EXERCISE INSTRUCTIONS -
In the records below, begin at the line containing "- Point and" and end at the line containing "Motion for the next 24"; quote every line in that span exactly, including both boundary lines, and no others.

DATASET EXTRACT -
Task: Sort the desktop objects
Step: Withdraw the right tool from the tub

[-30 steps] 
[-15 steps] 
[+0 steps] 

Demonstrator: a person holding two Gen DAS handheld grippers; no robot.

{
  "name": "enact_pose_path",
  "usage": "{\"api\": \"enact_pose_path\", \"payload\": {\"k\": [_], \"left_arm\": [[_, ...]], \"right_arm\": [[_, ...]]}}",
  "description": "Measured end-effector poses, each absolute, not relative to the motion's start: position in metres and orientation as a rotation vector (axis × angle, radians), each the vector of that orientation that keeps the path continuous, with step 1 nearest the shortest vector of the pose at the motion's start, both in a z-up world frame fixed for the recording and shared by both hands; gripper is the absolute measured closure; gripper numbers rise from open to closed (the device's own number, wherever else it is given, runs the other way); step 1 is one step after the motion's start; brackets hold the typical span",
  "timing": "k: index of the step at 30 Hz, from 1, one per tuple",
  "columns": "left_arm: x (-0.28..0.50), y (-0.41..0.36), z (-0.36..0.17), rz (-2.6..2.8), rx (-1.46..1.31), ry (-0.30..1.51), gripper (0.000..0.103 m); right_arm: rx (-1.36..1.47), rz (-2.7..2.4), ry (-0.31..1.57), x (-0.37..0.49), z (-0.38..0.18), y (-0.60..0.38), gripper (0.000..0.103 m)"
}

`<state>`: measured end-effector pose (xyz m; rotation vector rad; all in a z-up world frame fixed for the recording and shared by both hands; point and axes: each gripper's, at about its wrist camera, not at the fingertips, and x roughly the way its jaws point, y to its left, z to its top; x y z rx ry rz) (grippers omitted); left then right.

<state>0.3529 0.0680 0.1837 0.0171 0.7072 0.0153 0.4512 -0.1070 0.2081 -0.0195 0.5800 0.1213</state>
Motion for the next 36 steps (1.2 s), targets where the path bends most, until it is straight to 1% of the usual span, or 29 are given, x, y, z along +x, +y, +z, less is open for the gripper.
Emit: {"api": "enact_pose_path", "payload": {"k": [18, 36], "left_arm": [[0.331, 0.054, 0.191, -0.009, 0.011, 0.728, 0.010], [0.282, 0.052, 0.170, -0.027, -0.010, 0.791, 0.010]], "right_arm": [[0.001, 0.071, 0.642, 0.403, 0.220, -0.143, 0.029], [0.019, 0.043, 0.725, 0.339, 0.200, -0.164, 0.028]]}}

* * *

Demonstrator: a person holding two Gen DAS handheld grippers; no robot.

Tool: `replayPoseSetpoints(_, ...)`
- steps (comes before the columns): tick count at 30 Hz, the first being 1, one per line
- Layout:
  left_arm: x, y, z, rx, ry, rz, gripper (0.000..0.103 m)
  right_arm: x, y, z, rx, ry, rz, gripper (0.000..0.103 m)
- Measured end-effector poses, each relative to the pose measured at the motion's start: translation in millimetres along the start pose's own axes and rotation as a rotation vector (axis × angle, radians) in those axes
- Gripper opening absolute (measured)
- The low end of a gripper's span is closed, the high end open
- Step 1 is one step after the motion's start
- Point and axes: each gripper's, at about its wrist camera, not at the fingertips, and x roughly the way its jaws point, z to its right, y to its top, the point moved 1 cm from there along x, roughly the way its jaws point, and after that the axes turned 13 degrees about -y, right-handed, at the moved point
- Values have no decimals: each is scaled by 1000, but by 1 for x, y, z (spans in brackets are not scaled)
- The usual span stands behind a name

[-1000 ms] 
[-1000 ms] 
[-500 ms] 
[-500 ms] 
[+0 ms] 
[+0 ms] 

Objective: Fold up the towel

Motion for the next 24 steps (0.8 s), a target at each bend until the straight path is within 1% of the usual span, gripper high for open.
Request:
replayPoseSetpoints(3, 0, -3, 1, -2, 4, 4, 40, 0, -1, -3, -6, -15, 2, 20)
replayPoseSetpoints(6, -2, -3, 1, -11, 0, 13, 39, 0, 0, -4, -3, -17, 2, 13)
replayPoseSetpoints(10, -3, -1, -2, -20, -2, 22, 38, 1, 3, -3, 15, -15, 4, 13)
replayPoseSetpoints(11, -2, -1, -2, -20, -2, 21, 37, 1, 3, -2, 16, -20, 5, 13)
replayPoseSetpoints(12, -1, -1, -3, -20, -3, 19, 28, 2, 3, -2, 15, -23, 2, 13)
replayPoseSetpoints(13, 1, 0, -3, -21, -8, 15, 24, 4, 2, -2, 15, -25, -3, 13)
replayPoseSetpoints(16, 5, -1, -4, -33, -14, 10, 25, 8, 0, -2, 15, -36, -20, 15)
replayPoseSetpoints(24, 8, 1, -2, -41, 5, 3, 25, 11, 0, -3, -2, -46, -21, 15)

WORKED SOLUTION -
- Point and axes: each gripper's, at about its wrist camera, not at the fingertips, and x roughly the way its jaws point, z to its right, y to its top, the point moved 1 cm from there along x, roughly the way its jaws point, and after that the axes turned 13 degrees about -y, right-handed, at the moved point
- Values have no decimals: each is scaled by 1000, but by 1 for x, y, z (spans in brackets are not scaled)
- The usual span stands behind a name

[-1000 ms] 
[-1000 ms] 
[-500 ms] 
[-500 ms] 
[+0 ms] 
[+0 ms] 

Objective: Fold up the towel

Motion for the next 24 steps (0.8 s), a target at each bend until the straight path is within 1% of the usual span, gripper high for open.

The exercise has nothing more to it.